20 Feb Second NOTIONES Whitepaper
In the context of the global race for artificial intelligence, the European Union aims to strengthen its competitive position with respect to its main competitors – the United States and China – by anticipating them in the definition of a comprehensive regulatory framework on trustworthy AI that could become a global standard. Indeed, acting as a tech regulator, the European Commission believes that the Artificial Intelligence Act will become an international point of reference for similar legislation, thanks to its balanced approach between fundamental rights protection and public security. Structured around a risk-based approach, the proposed regulation introduces obligations in proportion to the potential harmful impact of AI applications on humans, where riskier AI systems deserve tighter obligations.
AI systems are efficient tools at the disposal of security practitioners and citizens but it is necessary to safeguard accountability and avoid misuse that can endanger national security and the respect for human rights. In this direction, the AP4AI Project has been established by Europol in February 2022.
The EC proposal for the Artificial Intelligence Act of April 2021 does not address the issue of human training on AI. The proposal simply states that it needs to be adequate for the task, without establishing minimum technical requirements or setting up specific training structures . Therefore, this fundamental aspect will not be regulated in the European framework – meaning, the training of personnel responsible for supervising AI systems may be informally delegated to the structures and initiatives of the Member States.
The NATO approach was described to explore possible parallelisms between defence and civil security with regard to Artificial Intelligence preparedness of human operators. However, related documents are focused on the emergence of new technologies rather than on how military and civilian personnel use them.
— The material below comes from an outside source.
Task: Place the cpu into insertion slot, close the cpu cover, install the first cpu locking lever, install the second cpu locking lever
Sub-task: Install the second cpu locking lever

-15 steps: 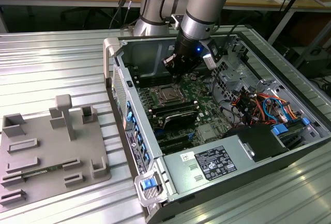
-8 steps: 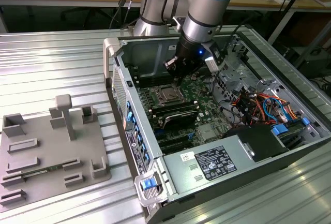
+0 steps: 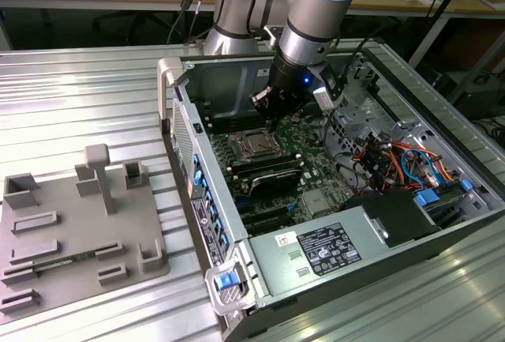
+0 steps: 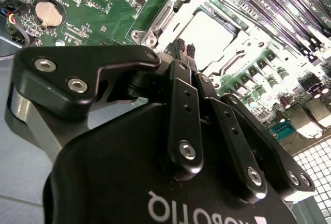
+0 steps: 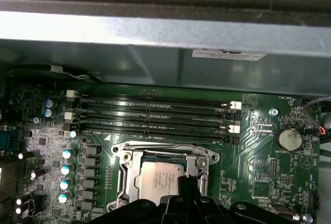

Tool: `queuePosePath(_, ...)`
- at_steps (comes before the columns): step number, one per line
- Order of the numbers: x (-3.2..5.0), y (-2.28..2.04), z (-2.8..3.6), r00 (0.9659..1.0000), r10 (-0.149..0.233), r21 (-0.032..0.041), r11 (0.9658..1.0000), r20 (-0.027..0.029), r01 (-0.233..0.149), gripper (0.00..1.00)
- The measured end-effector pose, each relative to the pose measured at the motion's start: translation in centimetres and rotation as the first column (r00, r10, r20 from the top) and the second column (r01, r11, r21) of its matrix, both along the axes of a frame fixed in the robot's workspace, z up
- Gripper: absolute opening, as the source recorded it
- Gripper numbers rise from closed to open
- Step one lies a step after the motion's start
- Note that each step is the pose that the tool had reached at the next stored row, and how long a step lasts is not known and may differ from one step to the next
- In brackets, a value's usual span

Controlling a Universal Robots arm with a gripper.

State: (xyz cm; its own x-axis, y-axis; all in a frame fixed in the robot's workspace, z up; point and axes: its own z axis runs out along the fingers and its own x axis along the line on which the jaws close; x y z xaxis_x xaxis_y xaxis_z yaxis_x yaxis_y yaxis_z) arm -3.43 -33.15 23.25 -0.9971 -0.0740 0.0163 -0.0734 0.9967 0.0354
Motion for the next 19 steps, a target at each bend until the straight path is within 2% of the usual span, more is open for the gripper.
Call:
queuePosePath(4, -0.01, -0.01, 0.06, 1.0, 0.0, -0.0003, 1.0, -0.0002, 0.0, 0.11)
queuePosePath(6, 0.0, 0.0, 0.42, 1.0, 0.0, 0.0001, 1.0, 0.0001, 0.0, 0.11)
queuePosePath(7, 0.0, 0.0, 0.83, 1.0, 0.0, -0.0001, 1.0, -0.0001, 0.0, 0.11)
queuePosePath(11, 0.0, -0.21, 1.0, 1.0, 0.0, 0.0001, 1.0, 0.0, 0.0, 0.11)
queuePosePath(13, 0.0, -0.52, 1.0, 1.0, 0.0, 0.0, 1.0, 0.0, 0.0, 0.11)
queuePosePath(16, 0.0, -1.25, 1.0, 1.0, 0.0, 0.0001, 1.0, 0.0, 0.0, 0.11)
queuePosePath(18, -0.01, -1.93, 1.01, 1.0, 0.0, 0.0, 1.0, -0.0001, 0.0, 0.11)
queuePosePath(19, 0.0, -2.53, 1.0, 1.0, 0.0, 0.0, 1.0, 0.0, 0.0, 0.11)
The civil security community of NOTIONES expresses concerns about this rather significant gap, especially since the future EU framework on Artificial Intelligence aims to become an international standard and advises the need to promote new tools, strategies and practices to improve the knowledge, expertise and capability of personnel in the supervision of AI systems used for Security, Intelligence and Law Enforcement. From a long-term perspective, it is crucial that the EU – in the search for strategic autonomy – continues to allocate public resources for the development of a leading “AI made in Europe” and favours the creation of a European environment that stimulates private investment.